Inside the Oscars: a Seat-Filler’s Perspective
Just who are those unrecognizable Oscar audience members sandwiched between the stars this Sunday? Technical category nominees, for starters. Also, the close friends and family members of the celebrities, and seat fillers—the unsung heroes of each Academy Awards, whose job it is to make sure that not a single Dolby Theatre seat is left open when actors and actresses excuse themselves from the three-hour awards show for the bar or loo. (The responsibility is even more nerve-wracking considering that all of the literal seat-jumping and aisle-sprinting is completed in formal wear.) To get a better understanding of the behind-the-scenes responsibilities of these glammed-up Oscar gophers, we tracked down a seat-filler from last year’s Seth MacFarlane-hosted ceremony. She agreed to tell us all about the application process, job peculiarities, and celebrity elbow-rubbing potential in exchange for anonymity.
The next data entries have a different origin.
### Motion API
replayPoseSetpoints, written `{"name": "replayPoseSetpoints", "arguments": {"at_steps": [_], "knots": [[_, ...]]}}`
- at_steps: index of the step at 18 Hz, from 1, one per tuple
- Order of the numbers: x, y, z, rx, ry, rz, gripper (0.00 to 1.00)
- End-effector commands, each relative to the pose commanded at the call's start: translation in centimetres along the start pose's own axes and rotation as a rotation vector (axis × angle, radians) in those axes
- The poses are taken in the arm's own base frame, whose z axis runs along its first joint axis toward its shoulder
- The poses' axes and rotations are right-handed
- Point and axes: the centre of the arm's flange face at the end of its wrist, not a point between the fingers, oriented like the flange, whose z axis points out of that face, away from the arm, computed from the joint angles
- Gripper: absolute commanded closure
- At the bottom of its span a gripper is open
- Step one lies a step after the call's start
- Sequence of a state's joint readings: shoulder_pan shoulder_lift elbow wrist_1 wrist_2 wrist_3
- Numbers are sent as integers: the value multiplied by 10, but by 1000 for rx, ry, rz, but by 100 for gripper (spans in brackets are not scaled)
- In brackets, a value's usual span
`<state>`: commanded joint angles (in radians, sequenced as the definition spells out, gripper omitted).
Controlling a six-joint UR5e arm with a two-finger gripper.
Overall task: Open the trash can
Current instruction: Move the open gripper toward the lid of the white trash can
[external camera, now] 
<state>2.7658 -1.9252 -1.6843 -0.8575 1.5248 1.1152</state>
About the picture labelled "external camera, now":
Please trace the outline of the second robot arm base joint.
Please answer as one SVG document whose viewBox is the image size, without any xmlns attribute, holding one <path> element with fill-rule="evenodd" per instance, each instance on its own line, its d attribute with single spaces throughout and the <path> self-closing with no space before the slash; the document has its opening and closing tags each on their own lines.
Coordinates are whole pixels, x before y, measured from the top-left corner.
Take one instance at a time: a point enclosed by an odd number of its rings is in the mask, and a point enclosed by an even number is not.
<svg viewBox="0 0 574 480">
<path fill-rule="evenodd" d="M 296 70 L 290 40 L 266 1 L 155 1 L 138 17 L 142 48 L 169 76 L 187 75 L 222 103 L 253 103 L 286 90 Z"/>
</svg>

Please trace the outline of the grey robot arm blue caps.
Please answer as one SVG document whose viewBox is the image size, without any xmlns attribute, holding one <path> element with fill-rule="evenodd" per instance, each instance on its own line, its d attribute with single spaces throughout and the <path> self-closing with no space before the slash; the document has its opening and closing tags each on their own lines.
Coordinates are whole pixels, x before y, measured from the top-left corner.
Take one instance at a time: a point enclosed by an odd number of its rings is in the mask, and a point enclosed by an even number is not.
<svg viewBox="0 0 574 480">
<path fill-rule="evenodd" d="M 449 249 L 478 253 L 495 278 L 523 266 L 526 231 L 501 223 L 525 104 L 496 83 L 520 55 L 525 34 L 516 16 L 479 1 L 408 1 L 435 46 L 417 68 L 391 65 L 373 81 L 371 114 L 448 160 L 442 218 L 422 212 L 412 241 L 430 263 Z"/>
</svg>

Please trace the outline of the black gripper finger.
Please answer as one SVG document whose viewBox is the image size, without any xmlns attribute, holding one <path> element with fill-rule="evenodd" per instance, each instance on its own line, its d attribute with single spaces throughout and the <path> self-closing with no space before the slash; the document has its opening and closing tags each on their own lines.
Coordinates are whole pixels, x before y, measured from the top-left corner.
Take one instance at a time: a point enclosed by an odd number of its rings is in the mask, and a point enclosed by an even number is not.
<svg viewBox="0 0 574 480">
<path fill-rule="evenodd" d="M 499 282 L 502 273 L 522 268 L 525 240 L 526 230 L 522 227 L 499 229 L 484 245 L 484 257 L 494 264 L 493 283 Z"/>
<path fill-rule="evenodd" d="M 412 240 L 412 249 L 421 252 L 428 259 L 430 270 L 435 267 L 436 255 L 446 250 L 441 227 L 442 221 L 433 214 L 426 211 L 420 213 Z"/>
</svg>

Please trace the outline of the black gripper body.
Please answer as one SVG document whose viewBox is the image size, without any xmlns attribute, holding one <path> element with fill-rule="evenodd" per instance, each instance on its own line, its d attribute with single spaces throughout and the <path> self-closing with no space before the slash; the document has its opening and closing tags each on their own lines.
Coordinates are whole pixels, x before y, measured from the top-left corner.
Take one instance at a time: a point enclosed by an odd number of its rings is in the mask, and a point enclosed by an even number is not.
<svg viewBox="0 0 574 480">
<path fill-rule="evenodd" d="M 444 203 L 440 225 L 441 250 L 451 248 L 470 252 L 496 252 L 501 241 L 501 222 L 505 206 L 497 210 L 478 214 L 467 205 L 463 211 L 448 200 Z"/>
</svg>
The application process: Our mole tells us that prospective seat-fillers must submit a passport and basic job-application information, in addition to photos of the evening wear they’ve purchased or selected, in the chance they are chosen. She estimates that 300 seat-fillers were hired for the evening, most of whom knew someone “connected to the Oscars . . . family friends of staffers, industry insiders, etc.”
Dress code: Basically, “You have to look like you’re a guest at the Oscars.” Men have been known to buy new suits. Women buy dresses for the occasion and have their hair and makeup professionally applied, as if they were invited to the show as official guests. “The difference,” our mole tells us, between the actual guests and the seat-fillers, however, is easy to spot at the end of the evening. Since seat-fillers have to start at around nine A.M. “they don’t look as top-notch as they originally did” by midnight.
Strict rules: “We weren't allowed to talk to anyone other than other seat-fillers,” our source recalls. Which means that even if you are seated next to Jennifer Lawrence, who you know, deep down, was put on this planet to be your best friend, you cannot even squeak hi to her. You’re not a short-term substitute date for guests—you’re more of a mannequin meant to make it seem as though audience members haven’t ditched the show for the bar. Speaking of which . . .
Alcohol consumption: “Drinking was strictly off-limits, though I snuck some champagne!” our mole tells us. And although seat-fillers are strongly discouraged from venturing off to the bar area, our bold seat-filler says, “I tried to sneak around a bit. Amy Adams was [at the bar], and [so was] Steven Spielberg. I tried not to gawk, but it was hard. They’re so shiny and pretty.”
Seating assignments: Most seat-fillers line up during the ceremony, waiting patiently for their turn to run for their lives during commercial breaks for a free seat. Others, however, are situated in the same seat throughout the entirety of the show. The reason? Because of camera equipment staged throughout the theater, there are some seats with obstructed views—seats that an actual nominee or legitimate guest would never want. Seat-fillers are placed here to sit, somewhat blindly, throughout the whole show.
Pulling rank: While there are a lot of first-timers each year, there are also veteran seat-fillers who feel as though their experience entitles them to verbally abuse newbies. Recalling the strangest thing that happened during her seat-filling duty, our source recalls, “These two ‘professional’ seat-fillers who have done this for the past 15 years yelled at me for stealing an appetizer before the show started!”
On-camera instruction: What is a seat-filler to do in the off chance that the camera pans to their section during the show? Our mole reveals that seat-fillers are expected to be “very stoic, like a model,” as to not rouse any at-home viewers’ suspicions that they do not know the person they are sitting beside.
Compensation: The experience, which, from nine A.M. to midnight, encompassed a full 14 hours, was considered volunteer work. Which means that seat-fillers are paid in Oscar access and once-in-a-lifetime proximity to stars, rather than money.